Den WHO-Experten in China geht es wie den Waffeninspektoren im Irak: sie sind unerwünschte Eindringlinge. Politische Gründe haben Vorrang, und nicht das Wohlergehen der Menschen. Fünf Monate, nachdem die ersten Kranken in Guangdong zu Tode kamen, nimmt die Zentralregierung in Peking erstmals Notiz, weil der chinesische Welthandel durch die rasche weltweite Verbreitung der ansteckenden Erkrankung getrübt wird.

Die Ohnmacht der WHO

Glücklicherweise hält die von der Presse weltweit geschürte Angst um SARS viele Geschäftsleute und Touristen ab, nach China und in andere asiatische Staaten zu reisen. Das Reiseverbot mit einem durchgängigen Konzept zu begründen und durchzusetzen, hätte zur symbolträchtigen Aufgabe der WHO werden können. Die Chance, "das globale Dorf" fachkundig zu versorgen, wurde vertan. Statt dessen überlässt die WHO die Entscheidung den nationalen Gesundheitsämtern, die, wie in Australien und Neu Seeland, seit einer Woche darauf dringen, dass grundsätzlich alle chinesischen Delegationen und Besucher ausgeladen oder, falls sie dennoch anreisen, mit derselben Maschine wieder zurückgeschickt werden.
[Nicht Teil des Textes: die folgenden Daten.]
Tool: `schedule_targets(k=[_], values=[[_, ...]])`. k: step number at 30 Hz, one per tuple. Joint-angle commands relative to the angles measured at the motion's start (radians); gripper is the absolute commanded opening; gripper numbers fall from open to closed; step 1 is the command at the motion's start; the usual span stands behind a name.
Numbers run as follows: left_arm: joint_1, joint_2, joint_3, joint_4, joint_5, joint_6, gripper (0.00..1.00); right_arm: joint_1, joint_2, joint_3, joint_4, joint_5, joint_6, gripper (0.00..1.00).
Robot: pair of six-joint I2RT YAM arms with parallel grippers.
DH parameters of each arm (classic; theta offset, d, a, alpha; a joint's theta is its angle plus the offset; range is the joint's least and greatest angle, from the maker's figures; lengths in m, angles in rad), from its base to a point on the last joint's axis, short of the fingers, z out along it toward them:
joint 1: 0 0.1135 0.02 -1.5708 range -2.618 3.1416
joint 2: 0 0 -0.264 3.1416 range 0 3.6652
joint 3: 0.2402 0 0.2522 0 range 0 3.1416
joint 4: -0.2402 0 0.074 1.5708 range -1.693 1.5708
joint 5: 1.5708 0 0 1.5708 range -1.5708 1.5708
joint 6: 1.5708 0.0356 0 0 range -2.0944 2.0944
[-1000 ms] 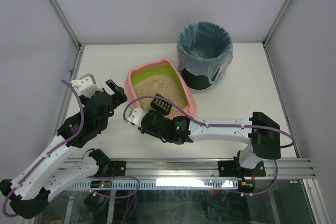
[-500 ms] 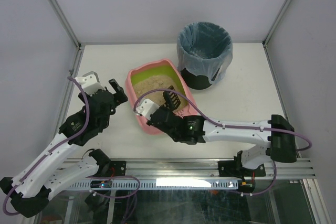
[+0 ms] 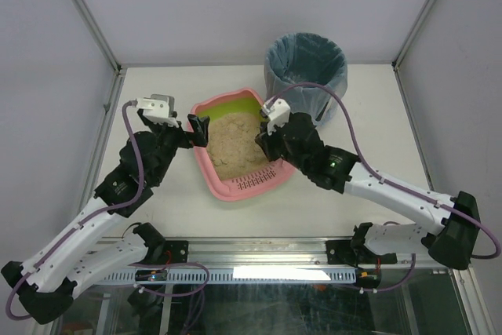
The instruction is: Clean the litter box
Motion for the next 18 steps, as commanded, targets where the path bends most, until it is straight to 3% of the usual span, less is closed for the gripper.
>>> schedule_targets(k=[1, 8, 18], values=[[-0.002, 0.048, -0.019, 0.219, 0.211, 0.171, 0.99, -0.112, -0.046, 0.021, 0.093, -0.205, 0.119, 0.00], [-0.002, 0.095, -0.146, 0.467, 0.423, 0.236, 0.98, -0.263, -0.035, 0.043, 0.128, -0.400, 0.216, 0.00], [-0.002, 0.112, -0.351, 0.821, 0.564, 0.234, 0.98, -0.434, -0.070, 0.013, 0.212, -0.689, 0.316, 0.00]])
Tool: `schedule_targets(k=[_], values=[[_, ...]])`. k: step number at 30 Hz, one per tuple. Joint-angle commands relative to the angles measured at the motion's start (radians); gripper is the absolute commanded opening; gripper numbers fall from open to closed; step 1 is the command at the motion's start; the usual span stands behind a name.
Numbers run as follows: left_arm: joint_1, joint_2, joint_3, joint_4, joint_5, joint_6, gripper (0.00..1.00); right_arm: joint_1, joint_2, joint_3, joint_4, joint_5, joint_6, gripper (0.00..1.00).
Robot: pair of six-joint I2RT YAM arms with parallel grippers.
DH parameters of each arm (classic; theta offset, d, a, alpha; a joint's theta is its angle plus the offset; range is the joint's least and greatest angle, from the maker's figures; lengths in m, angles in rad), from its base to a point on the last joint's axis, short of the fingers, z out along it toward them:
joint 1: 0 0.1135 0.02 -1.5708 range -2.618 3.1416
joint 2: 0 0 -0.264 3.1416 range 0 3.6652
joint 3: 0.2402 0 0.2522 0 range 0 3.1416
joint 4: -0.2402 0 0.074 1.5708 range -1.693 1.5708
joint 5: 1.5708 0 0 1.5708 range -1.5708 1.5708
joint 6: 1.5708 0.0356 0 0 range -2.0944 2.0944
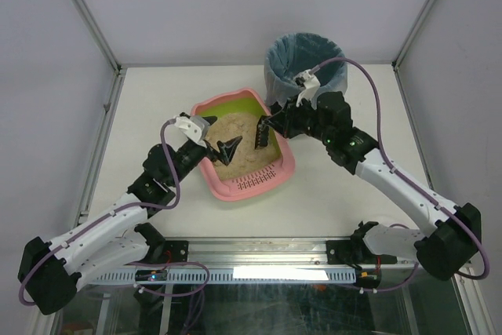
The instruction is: Clean the litter box
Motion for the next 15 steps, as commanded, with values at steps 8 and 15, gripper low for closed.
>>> schedule_targets(k=[8, 15], values=[[-0.003, 0.067, -0.159, 0.495, 0.253, 0.176, 0.92, -0.085, -0.064, 0.035, 0.101, -0.350, -0.001, 0.00], [-0.002, 0.207, -0.128, 0.561, 0.325, 0.361, 0.91, -0.091, -0.063, 0.092, 0.011, -0.417, -0.097, 0.00]])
In den USA weist man darauf hin, dass die WHO in ihrer Geschichte, die an die Bildung der Vereinten Nationen im Jahr 1948 geknüpft ist, nur einmal erfolgreich war, nämlich unter Leitung des US Wissenschaftlers Tommy Thompson, der die weltweite Ausrottung der Pocken durchsetzte. Alle anderen weltweit bedeutsamen Erkrankungen, ob Malaria, Aids oder das geheimnisvolle Ebola- Virus, werden beobachtet und endlos diskutiert. Die Plattform der Unentschlossen ist das Global Outbreak Alert and Response Network mit über 100 Partnern sowie 11 Labors in 10 Ländern.

Sollten sich die Experten nach langem Hin und Her tatsächlich einmal darauf einigen, dass ein Ereignis die öffentliche Gesundheit gefährdet, bleibt die WHO ein Papiertiger: weder die World Health Organization noch die Vereinten Nationen haben die nötige Macht, mit der sie ein Land zwingen können, Abhilfe zu schaffen oder Sicherheitsmaßnahmen durchzusetzen.